第二章
云衔枝不是这个世界的人。
七年前,她的青梅竹马为了救她,成了躺在病床上的活死人。
每一个医生都给他判了死刑,在她几近绝望的时候,系统找到了她。
它说只要她去书中的世界完成任务,就能换回爱人的苏醒。
于是,她来到了这里。
她出现在鱼龙混杂的庙街。
宴山亭那时还不是亭哥,只是个朝不保夕的四九仔。
云衔枝找到了他,陪着他一刀一刀从街头砍到堂口,陪着他赌命,看着他一步步上位,成为港城新崛起的势力。
后来,他捡回了宴茹月,那个娇弱得像菟丝花的女孩。
他的目光和柔情,渐渐全都倾注到了宴茹月身上。
即便如此,她依旧任劳任怨。
港城所有人都说,云衔枝爱惨了宴山亭。
为他搏命、为他的养妹顶罪,连怀了孩子都愿意去坐牢。
只有她自己知道,她爱的从来都不是宴山亭。
她终于等到宴山亭许下第三个愿望,她自由了。
出狱这几天,她大多时间待在半山别墅静养。
宴山亭只在她回来的当晚出现过一次,之后便再未见人影。
他忙着为宴茹月接风洗尘,忙着将她推上台前。
港媒的娱乐版连日来都是他们的消息——
“宴氏掌舵人豪掷千金为红颜”、“宴山亭携妹共游浅水湾,笑靥如花”。
照片上,宴茹月依偎在宴山亭身边,明媚张扬。
“阿嫂,亭哥吩咐,今晚的交接宴,请您务必出席。”
小弟站在门口,语气恭敬。
云衔枝垂下眼睫:“知道了。”
当晚,半岛酒店宴会厅,灯火辉煌。
宴山亭坐在主位,宴茹月则紧挨着他,一袭红裙,明艳张扬。
酒过三巡,气氛正酣。
宴茹月端起酒杯,笑盈盈地看向云衔枝:
“阿枝姐,以后你打下的地盘,就由我来替你守啦。这杯酒,我敬你。”
“不过……按照老规矩,新人上位,旧人是不是该躬身敬酒,以示交接顺利呀?”
满场瞬间安静下来。
几个老派叔父皱起了眉。
这规矩是有,但多是底层马仔拜大哥时才用。
让曾经手握重权的阿嫂对一个小姑娘行此礼,简直是羞辱。
宴山亭晃着酒杯,没说话,默认了。
云衔枝并不意外宴山亭的态度,她的视线从宴茹月脸上扫过,还未开口,坐在下首的福伯猛地一拍桌子。

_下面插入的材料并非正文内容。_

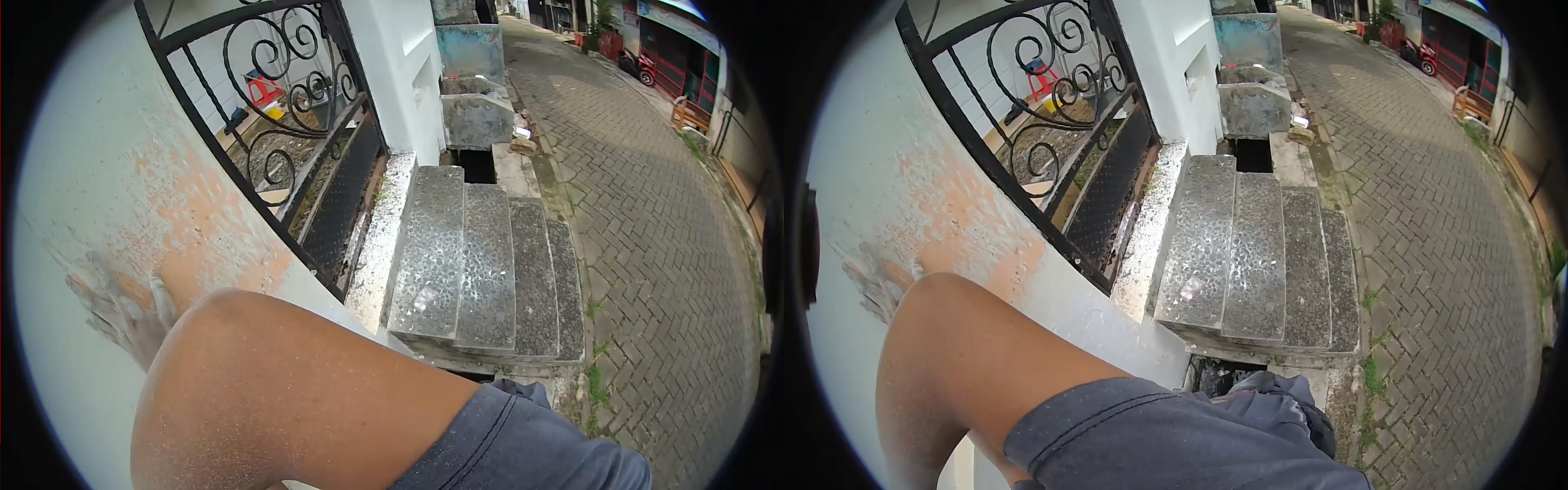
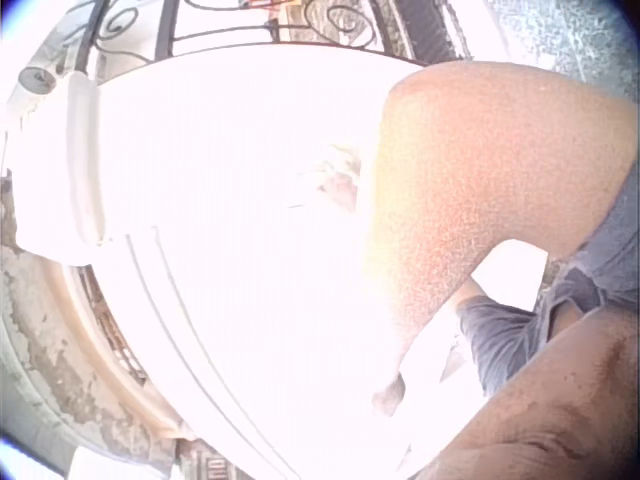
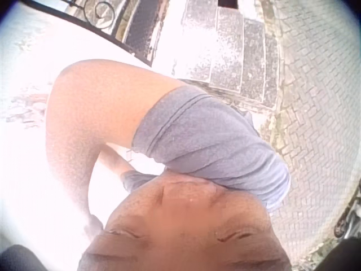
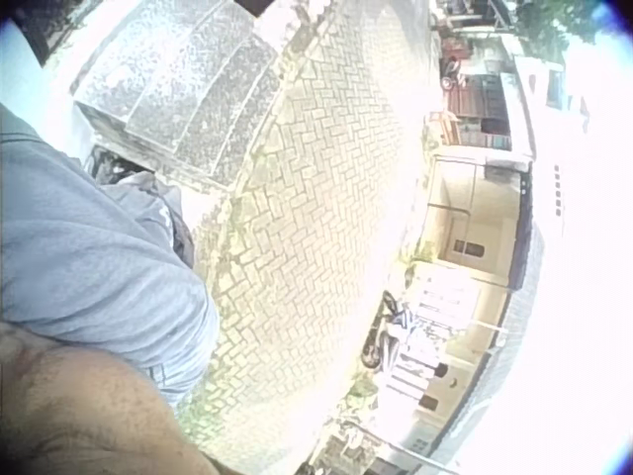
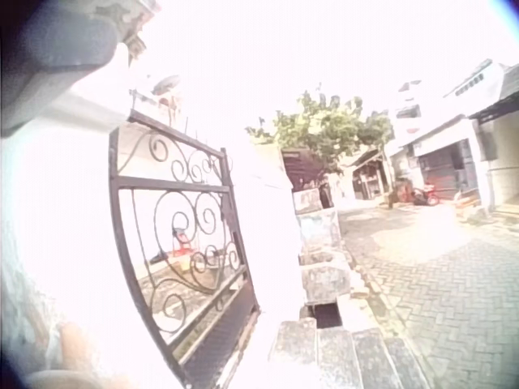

福伯是帮里元老,当年被人追杀,是云衔枝单枪匹马把他从死人堆里背出来的。
他气得声音都发抖:
“阿亭!这像什么话!阿枝为你出生入死多少回?”
“替你挡过刀,为你坐过监!现在你让个丫头这么折辱她?你的良心被狗吃了?!”
宴茹月眼圈一红,委委屈屈地拉住宴山亭的衣袖:
“山亭哥,我不是那个意思……”
宴山亭脸色一沉,放下酒杯,目光扫向福伯:
“福伯,你老了,话太多。现在帮里的事,我说了算。月月以后就是话事人,规矩,不能废。”